And for me being a below-average homebrewer, it's even less of a concern
Would you be so kind to expand your rationale on HSA/ HSO being included in your myth list?
Primarily because it has been a boogeyman for so long, and that the myth part is not that it exists, but rather whether it will ruin your beer at the homebrew level. For a long time, it was treated like that. The monster under the bed. The simple fact is that at a homebrew level, its effects are not something the average homebrewer needs to be concerned with.
I agree that the attention given to HSA is particularly troublesome in contexts where we're trying to teach new all-grain brewers. If we could create an accurate priority list indicating where new all-grain brewers should focus their energy, in my mind a fundamental understanding of controlling mash pH (for example) would deliver way more bang for the buck than similar effort applied to minimizing HSA.

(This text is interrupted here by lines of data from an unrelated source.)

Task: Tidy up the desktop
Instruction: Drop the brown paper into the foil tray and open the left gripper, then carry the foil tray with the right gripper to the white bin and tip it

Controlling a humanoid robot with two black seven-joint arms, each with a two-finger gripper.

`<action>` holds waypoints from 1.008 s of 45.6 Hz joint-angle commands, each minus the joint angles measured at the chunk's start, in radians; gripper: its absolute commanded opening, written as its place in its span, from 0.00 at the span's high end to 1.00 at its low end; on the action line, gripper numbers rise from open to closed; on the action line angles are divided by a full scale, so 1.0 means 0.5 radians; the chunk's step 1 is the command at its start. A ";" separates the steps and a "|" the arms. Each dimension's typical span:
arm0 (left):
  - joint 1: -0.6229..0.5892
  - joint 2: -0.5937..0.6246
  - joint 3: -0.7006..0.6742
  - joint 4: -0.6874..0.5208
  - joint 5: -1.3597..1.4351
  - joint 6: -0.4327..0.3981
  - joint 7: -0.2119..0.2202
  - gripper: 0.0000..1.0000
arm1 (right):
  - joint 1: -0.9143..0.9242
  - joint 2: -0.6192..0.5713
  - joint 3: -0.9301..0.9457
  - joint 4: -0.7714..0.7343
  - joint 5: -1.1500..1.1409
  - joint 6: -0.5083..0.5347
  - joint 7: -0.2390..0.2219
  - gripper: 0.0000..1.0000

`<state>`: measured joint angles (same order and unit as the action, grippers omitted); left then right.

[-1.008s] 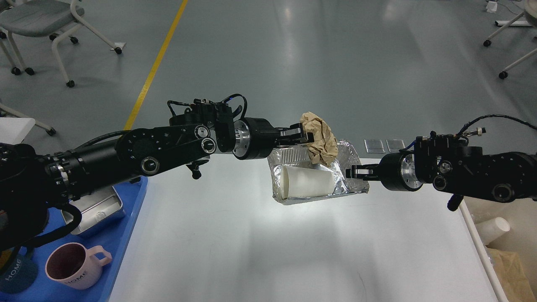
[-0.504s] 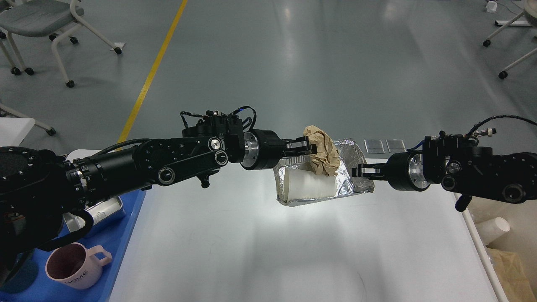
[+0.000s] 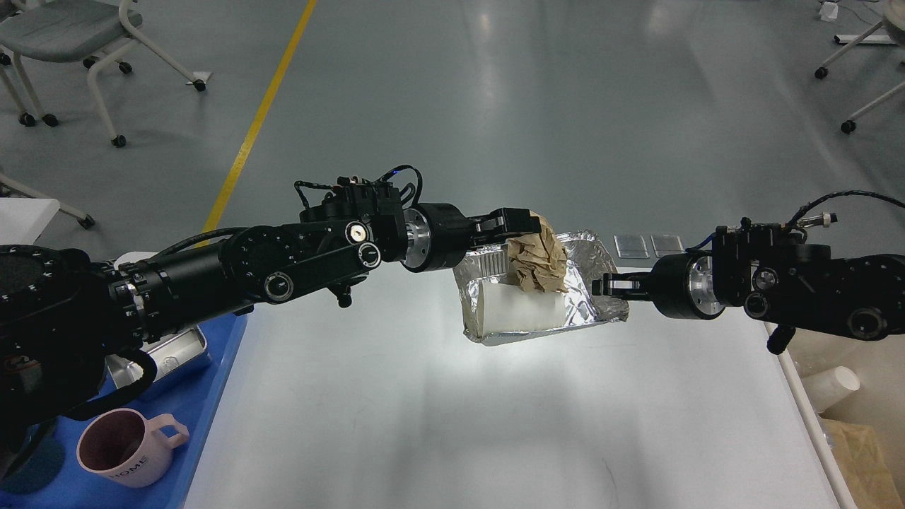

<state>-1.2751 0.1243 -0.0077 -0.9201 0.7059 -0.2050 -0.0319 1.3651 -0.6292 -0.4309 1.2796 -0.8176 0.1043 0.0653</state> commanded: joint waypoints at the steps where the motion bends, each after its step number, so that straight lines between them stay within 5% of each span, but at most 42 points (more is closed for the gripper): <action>1: -0.005 0.040 -0.083 -0.001 -0.089 -0.013 -0.004 0.10 | -0.009 -0.003 0.003 -0.001 0.000 -0.003 0.001 1.00; 24: 0.099 0.773 -0.334 -0.191 -0.564 0.008 -0.013 0.09 | -0.079 -0.018 0.000 -0.004 0.101 -0.095 0.011 1.00; 34: 0.632 1.058 -0.867 -0.277 -0.933 0.024 -0.025 0.06 | -0.141 -0.082 0.003 -0.028 0.221 -0.138 0.017 1.00; 46: 1.476 1.000 -1.776 -0.277 -0.946 -0.111 -0.007 0.04 | -0.245 -0.318 0.061 -0.028 0.399 -0.184 0.032 1.00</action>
<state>-0.6864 0.6496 -0.7325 -1.0596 0.2347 -0.2267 -0.0387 1.2605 -0.7318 -0.4146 1.2655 -0.6597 0.0193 0.0810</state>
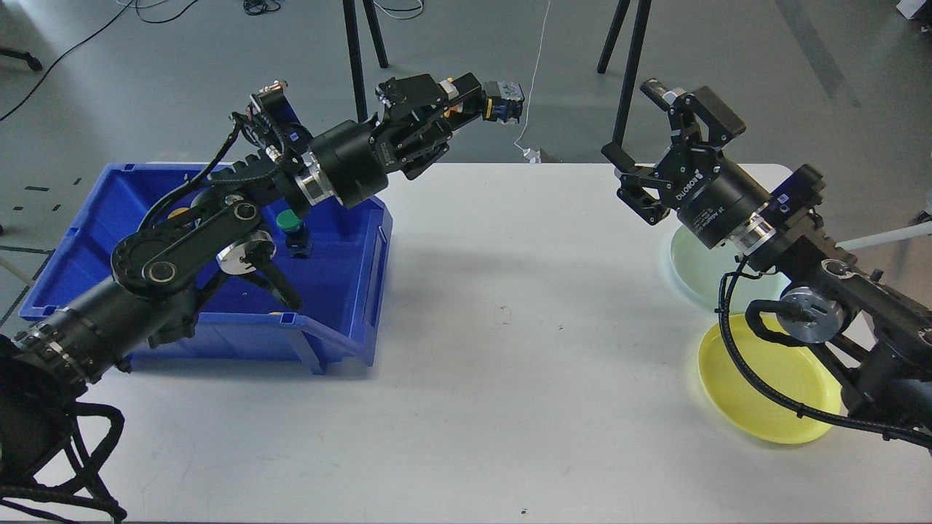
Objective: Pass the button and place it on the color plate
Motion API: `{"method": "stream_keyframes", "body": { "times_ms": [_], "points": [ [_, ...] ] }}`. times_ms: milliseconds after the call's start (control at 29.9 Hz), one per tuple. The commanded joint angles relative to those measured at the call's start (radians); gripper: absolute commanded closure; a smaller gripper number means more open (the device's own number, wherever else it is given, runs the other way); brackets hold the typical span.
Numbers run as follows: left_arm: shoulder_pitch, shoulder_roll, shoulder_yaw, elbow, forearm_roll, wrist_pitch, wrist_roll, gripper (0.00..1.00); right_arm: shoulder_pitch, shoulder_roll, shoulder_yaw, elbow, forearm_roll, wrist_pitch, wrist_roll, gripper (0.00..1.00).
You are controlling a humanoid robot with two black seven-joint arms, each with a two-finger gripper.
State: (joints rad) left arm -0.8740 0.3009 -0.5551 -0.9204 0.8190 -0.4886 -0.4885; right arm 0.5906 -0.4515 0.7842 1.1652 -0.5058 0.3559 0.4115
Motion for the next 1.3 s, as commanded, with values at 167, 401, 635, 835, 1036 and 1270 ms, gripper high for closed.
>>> {"method": "stream_keyframes", "body": {
  "times_ms": [167,401,635,835,1036,1270],
  "points": [
    [0.001,-0.002,0.001,0.000,0.009,0.000,0.000,0.95,0.087,0.128,-0.077,-0.055,0.000,-0.006,0.001,0.07],
    [0.001,-0.003,0.001,0.000,0.028,0.000,0.000,0.95,0.156,0.201,-0.109,-0.127,0.001,-0.009,0.001,0.08],
    [0.001,-0.003,0.001,0.000,0.028,0.000,0.000,0.95,0.189,0.221,-0.120,-0.150,0.001,-0.014,0.006,0.10],
    [0.001,-0.005,0.001,0.000,0.028,0.000,0.000,0.95,0.187,0.226,-0.120,-0.159,0.001,-0.012,0.006,0.28],
    [0.001,-0.005,0.000,0.000,0.028,0.000,0.000,0.95,0.190,0.238,-0.122,-0.157,0.000,-0.005,0.006,0.45],
    [0.001,-0.005,0.000,0.000,0.028,0.000,0.000,0.95,0.199,0.261,-0.122,-0.159,0.000,0.005,0.006,0.52]
  ]
}}
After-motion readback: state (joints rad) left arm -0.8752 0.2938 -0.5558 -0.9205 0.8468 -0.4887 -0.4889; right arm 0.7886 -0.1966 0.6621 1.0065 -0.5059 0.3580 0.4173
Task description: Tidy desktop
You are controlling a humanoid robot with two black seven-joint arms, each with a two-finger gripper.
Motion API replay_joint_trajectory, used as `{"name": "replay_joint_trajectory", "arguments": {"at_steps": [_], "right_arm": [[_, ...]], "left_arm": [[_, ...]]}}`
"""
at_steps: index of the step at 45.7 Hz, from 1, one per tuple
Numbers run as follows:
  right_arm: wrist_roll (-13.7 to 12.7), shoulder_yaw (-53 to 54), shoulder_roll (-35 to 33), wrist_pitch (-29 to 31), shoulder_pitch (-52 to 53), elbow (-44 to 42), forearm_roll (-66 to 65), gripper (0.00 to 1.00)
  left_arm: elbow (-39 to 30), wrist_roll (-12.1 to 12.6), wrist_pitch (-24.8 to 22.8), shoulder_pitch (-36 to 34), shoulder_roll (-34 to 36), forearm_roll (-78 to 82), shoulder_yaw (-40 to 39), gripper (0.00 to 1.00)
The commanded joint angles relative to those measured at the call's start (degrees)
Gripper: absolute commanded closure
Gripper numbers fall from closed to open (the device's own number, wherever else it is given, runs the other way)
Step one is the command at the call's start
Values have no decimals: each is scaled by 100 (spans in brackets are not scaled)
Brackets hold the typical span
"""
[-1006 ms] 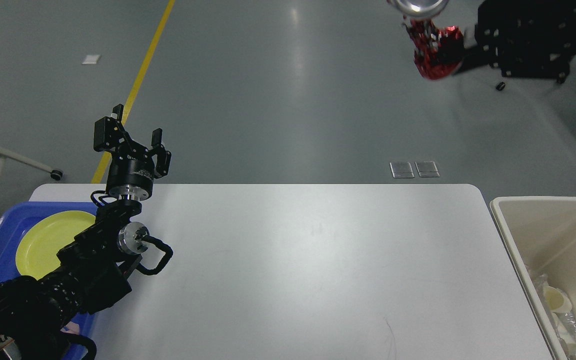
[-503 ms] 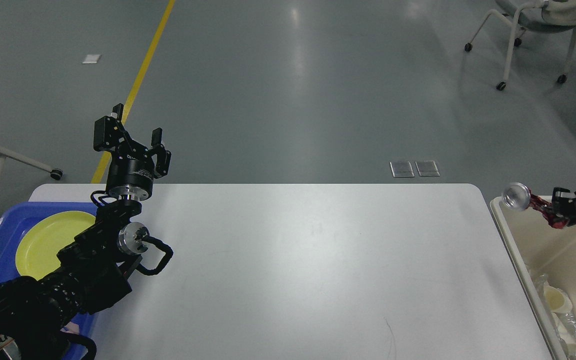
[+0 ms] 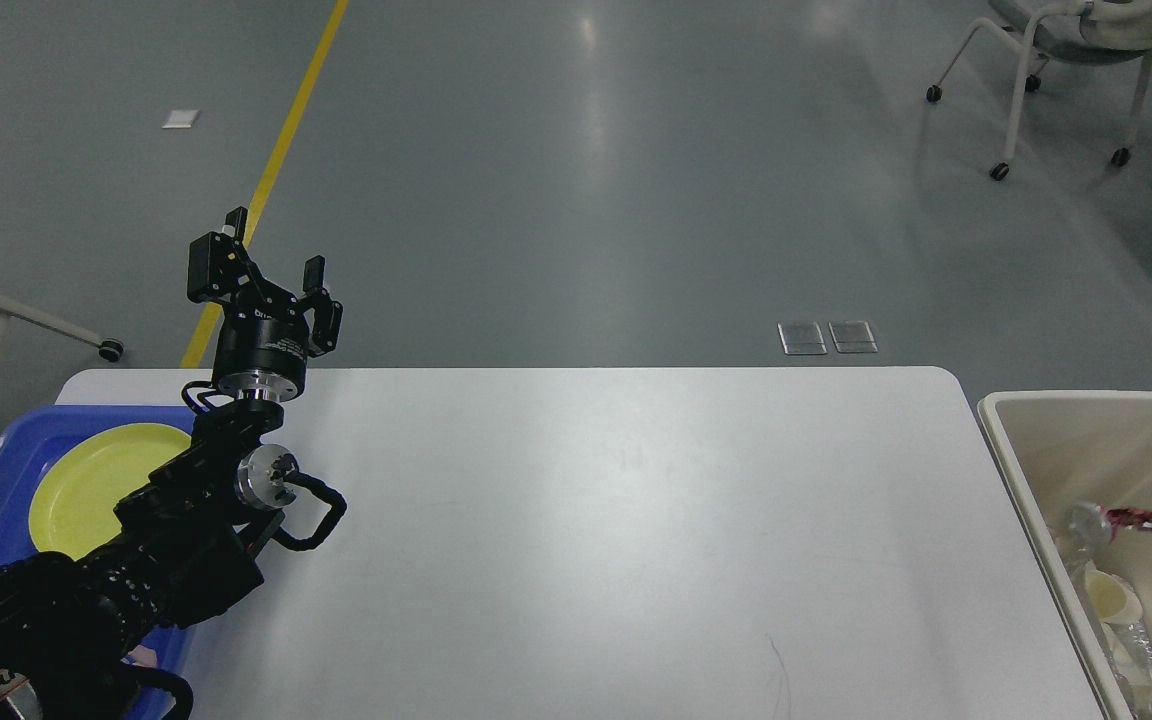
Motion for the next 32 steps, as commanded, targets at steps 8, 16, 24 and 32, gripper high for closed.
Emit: {"name": "replay_joint_trajectory", "arguments": {"at_steps": [8,16,24,32], "right_arm": [[17,99,98,10,154,3,86,0],[25,187,247,28,602,-15,262,0],[25,485,642,-86,1060,-348,1174,0],[17,1311,1723,-464,1078,-1280,2897,0]], "left_arm": [[0,0,0,3,0,0,1,0],[0,0,0,-6,0,0,1,0],[0,0,0,3,0,0,1,0],[0,0,0,3,0,0,-8,0]]}}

Out of curiosity, has anyone ever seen anything like this? I'm thinking of it as a kind of Maslow's hierarchy of brewing needs?
Anyway, I respect the continued debate and the fact that scientifically HSA is real. Determining the extent to which it impacts flavor and shelf-life will likely take years, and I'm excited to see where it goes. In the meantime, if we're mindful of the context it seems like we can adequately address the topic of HSA without it sucking up all of the "oxygen" required for other topics (yes, pun completely intended).
Denny sited Marshall's experiment with hsa as having no significant difference, but failed to mention that he consumed all the beer from both batches well before it had time to develop any oxidation. Sure both batches were the same when fresh, but wouldn't you expect that?
Then again how many homebrewers let their beer sit around for long enough to become oxidized?